Problem requirements: Read through the entries below and return each line with the word "scene".

───── Dataset records ─────

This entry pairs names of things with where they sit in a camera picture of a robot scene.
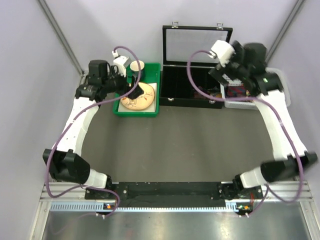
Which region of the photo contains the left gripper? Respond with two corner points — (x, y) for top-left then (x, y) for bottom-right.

─────
───── Dataset records ─────

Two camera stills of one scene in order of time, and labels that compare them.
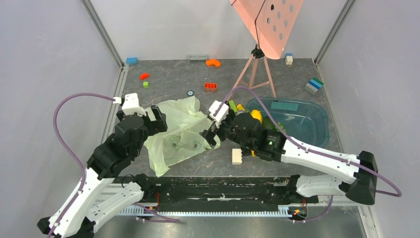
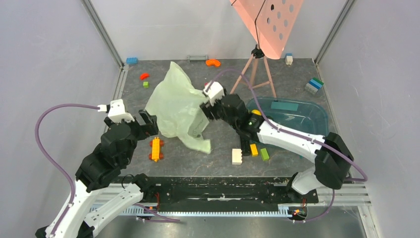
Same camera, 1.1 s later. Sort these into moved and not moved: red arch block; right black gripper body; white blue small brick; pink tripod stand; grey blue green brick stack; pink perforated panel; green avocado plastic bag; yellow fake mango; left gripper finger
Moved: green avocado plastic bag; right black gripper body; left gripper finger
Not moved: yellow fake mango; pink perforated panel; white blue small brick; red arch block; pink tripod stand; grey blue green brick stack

─────
───── Dataset records ─────

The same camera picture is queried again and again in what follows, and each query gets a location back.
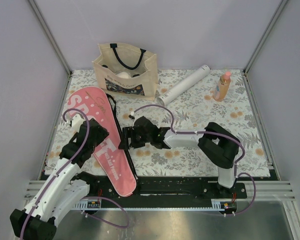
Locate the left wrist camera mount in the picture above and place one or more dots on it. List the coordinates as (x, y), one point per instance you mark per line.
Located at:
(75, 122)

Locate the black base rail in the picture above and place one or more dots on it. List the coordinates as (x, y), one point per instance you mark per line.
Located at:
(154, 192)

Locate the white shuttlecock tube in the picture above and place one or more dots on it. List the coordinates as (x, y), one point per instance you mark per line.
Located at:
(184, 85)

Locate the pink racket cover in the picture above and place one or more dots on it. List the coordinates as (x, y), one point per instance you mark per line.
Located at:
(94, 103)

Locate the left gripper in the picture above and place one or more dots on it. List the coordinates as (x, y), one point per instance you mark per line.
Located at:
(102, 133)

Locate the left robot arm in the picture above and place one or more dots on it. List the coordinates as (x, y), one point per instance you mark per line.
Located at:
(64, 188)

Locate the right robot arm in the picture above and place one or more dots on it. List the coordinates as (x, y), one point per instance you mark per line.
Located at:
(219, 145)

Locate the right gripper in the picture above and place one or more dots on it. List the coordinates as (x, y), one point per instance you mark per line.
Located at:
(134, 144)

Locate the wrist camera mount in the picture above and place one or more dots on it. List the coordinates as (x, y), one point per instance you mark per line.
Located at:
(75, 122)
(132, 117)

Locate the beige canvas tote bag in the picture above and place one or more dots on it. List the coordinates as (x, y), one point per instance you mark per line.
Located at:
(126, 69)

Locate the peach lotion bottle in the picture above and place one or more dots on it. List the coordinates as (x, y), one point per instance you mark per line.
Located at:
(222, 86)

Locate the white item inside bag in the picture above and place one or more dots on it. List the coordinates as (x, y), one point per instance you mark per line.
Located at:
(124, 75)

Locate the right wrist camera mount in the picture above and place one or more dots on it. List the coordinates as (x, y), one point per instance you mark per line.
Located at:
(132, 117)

─────

Exercise response:
This entry pairs names of things with where they sit in a camera picture of a robot scene.
Two camera stills of one scene in order of time, and labels that compare them.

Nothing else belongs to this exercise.